*What to do:* From the listing below, copy every line with the word "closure".
***** Input records *****
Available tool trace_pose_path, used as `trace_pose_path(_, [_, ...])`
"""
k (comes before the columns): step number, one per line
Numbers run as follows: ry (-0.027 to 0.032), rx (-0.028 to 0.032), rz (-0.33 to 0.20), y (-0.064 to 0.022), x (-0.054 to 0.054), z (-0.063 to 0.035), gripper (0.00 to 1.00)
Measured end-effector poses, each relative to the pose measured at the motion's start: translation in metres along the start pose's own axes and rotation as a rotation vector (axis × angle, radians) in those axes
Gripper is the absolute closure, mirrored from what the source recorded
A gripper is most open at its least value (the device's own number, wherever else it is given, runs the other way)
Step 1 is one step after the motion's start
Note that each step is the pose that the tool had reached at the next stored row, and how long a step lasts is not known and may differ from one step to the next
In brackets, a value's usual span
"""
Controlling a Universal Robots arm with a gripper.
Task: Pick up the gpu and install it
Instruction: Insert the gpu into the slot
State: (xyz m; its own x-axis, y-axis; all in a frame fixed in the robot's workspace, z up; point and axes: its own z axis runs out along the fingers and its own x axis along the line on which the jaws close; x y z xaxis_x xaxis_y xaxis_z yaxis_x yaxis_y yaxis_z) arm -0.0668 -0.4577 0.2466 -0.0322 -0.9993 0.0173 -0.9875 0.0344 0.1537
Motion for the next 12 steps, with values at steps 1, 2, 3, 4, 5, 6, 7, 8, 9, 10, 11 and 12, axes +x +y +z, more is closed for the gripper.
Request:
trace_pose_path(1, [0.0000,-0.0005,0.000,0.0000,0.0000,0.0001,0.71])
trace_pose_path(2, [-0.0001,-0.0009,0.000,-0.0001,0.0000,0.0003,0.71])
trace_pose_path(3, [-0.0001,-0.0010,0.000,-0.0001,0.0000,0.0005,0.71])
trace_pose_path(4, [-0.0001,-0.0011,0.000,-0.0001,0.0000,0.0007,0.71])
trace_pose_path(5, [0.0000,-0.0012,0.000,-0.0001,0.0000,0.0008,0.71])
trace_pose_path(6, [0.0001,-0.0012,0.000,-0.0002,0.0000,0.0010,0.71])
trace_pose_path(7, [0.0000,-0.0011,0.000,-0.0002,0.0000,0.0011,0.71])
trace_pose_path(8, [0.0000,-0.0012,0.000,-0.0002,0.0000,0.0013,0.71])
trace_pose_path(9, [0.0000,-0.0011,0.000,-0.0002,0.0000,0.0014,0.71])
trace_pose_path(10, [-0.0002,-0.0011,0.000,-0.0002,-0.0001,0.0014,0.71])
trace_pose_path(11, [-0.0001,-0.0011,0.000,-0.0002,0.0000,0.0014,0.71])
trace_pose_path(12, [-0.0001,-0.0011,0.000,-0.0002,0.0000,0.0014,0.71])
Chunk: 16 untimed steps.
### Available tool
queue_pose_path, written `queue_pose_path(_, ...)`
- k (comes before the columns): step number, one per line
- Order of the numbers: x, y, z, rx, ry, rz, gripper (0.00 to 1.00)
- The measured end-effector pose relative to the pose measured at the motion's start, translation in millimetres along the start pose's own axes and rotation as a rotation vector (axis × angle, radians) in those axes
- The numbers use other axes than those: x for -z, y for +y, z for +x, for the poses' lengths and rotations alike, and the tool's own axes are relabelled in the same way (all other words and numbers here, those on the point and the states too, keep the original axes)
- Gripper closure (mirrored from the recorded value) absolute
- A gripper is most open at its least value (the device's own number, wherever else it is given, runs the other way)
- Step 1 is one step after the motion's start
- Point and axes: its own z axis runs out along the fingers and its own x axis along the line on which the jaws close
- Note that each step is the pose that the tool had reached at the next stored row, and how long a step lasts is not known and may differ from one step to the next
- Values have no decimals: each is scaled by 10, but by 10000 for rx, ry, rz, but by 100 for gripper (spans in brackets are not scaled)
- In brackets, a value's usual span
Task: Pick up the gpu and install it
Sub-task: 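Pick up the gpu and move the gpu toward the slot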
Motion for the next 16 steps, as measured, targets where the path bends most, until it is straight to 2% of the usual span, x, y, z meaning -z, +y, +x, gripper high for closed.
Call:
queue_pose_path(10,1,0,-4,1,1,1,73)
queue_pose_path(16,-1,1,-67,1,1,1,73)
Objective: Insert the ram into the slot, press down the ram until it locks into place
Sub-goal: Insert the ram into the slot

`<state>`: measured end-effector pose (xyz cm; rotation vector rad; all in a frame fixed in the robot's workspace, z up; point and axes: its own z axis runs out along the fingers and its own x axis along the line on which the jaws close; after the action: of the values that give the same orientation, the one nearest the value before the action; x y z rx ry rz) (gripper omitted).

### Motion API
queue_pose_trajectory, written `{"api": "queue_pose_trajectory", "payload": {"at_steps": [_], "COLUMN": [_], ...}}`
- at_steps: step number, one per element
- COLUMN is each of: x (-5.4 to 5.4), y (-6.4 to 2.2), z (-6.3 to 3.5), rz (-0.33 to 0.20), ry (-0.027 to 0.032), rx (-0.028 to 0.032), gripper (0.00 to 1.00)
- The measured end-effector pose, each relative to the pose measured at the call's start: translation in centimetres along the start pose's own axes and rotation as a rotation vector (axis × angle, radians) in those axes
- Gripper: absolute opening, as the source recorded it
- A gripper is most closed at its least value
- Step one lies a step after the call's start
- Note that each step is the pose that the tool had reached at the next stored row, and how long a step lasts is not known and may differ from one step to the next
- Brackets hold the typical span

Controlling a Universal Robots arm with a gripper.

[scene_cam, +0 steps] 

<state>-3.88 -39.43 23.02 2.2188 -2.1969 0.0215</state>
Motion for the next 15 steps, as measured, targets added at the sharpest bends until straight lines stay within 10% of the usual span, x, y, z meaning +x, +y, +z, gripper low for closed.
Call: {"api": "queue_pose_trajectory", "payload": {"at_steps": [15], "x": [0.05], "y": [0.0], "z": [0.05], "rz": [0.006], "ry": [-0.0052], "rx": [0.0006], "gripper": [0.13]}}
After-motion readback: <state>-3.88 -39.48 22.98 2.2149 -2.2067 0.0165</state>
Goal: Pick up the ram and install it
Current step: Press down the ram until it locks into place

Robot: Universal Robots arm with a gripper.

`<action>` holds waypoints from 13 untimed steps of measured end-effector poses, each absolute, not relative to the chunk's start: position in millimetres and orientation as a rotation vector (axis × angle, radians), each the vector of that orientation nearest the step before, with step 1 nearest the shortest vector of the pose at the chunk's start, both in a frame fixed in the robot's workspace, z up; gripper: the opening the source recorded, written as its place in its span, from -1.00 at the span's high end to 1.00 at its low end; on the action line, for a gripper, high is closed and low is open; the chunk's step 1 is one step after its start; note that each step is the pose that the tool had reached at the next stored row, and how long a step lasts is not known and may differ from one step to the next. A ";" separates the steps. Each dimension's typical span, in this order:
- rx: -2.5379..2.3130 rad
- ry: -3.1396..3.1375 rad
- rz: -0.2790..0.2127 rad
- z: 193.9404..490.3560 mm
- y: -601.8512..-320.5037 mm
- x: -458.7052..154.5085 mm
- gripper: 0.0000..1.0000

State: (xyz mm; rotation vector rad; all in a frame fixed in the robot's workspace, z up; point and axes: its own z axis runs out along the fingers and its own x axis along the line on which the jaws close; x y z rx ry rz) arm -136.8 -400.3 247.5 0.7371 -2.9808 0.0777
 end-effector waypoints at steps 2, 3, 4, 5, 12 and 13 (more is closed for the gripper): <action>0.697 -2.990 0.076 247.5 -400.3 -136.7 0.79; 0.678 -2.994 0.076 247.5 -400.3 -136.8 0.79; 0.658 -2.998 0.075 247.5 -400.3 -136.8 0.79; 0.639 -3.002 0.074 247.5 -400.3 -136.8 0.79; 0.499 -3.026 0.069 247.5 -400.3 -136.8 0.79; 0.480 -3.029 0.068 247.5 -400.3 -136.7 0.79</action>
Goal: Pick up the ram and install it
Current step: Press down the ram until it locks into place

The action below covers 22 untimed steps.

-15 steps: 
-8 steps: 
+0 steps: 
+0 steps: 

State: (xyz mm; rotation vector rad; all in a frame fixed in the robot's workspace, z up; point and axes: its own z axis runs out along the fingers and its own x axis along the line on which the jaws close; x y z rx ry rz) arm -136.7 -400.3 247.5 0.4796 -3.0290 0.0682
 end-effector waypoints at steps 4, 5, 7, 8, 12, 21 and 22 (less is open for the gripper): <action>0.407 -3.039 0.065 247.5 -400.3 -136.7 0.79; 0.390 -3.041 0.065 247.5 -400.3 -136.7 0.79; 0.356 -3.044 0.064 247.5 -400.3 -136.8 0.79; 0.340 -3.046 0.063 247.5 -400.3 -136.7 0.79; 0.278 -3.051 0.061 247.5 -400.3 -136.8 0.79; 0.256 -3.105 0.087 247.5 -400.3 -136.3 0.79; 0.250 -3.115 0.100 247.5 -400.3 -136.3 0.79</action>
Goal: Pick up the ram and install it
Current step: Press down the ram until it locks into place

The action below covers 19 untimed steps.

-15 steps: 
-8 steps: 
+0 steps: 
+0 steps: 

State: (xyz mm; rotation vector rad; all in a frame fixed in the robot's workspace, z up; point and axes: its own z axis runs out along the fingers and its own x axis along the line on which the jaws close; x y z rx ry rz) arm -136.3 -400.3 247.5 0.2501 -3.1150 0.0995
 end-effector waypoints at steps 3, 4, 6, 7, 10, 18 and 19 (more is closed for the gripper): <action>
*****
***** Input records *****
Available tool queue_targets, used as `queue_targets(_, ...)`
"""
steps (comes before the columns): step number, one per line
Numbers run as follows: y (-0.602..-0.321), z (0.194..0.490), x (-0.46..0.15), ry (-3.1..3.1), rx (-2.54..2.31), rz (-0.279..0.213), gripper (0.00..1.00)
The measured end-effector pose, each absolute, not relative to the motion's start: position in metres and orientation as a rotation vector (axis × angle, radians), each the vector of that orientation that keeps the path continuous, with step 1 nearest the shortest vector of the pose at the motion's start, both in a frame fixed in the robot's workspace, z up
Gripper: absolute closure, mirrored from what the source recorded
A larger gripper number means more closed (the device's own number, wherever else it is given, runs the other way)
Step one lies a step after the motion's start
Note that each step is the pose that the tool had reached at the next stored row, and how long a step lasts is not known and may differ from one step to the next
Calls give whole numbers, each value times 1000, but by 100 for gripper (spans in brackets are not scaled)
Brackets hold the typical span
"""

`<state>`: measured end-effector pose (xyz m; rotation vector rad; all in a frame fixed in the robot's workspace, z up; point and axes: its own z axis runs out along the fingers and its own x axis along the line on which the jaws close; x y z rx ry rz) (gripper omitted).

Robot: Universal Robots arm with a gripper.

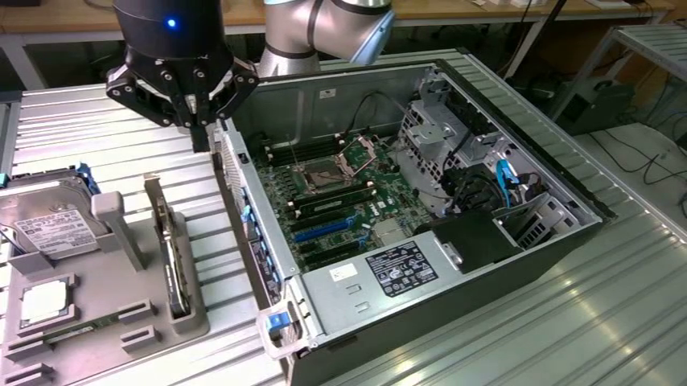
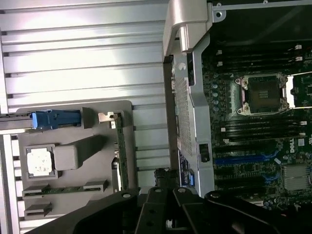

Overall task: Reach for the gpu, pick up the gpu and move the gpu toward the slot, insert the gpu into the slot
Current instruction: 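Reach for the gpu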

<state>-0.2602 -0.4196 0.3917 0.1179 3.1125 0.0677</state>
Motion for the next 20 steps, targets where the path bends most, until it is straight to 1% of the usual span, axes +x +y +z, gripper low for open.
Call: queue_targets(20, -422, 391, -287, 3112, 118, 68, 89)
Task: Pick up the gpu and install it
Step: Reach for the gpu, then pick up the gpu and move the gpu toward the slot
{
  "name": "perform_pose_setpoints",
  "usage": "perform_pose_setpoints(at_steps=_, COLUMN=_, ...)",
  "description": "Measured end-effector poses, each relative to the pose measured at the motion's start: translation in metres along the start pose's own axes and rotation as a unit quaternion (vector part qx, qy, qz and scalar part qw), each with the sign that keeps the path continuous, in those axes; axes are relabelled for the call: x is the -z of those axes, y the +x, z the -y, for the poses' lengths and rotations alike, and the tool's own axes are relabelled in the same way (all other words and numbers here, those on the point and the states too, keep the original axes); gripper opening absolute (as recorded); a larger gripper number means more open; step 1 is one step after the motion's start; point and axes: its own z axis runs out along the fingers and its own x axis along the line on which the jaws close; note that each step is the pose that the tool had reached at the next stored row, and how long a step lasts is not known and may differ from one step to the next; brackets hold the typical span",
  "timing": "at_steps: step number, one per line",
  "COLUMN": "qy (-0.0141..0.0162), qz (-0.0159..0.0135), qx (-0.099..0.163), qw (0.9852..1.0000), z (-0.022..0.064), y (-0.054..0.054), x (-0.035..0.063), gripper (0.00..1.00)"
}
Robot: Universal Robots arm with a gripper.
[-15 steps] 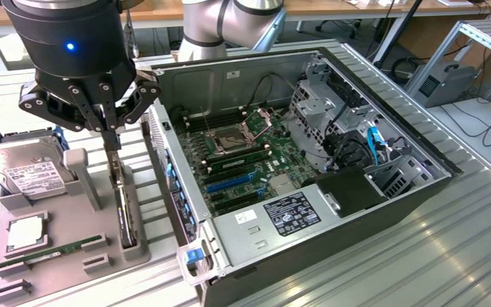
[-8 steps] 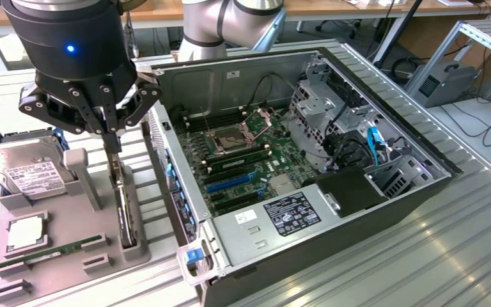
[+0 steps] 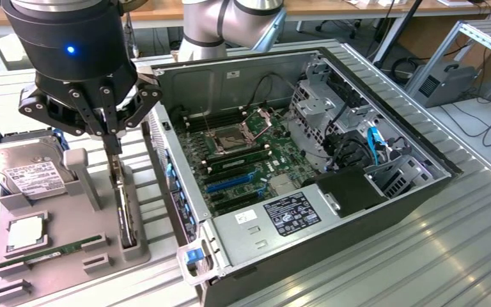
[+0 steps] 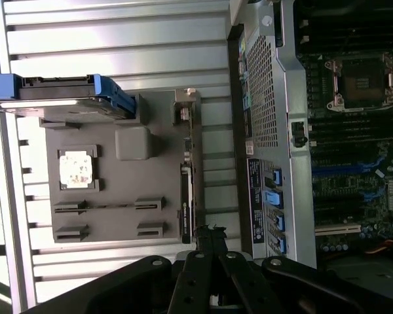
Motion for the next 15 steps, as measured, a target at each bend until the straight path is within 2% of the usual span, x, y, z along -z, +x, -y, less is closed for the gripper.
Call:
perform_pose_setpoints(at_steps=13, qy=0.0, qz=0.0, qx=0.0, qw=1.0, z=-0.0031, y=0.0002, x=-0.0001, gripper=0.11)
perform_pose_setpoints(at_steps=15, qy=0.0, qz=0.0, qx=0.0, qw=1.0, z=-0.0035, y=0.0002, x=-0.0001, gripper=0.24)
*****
*Result for this task:*
Gripper is the absolute closure, mirrored from what the source recorded
- Gripper closure (mirrored from the recorded value) absolute
Gripper: absolute closure, mirrored from what the source recorded

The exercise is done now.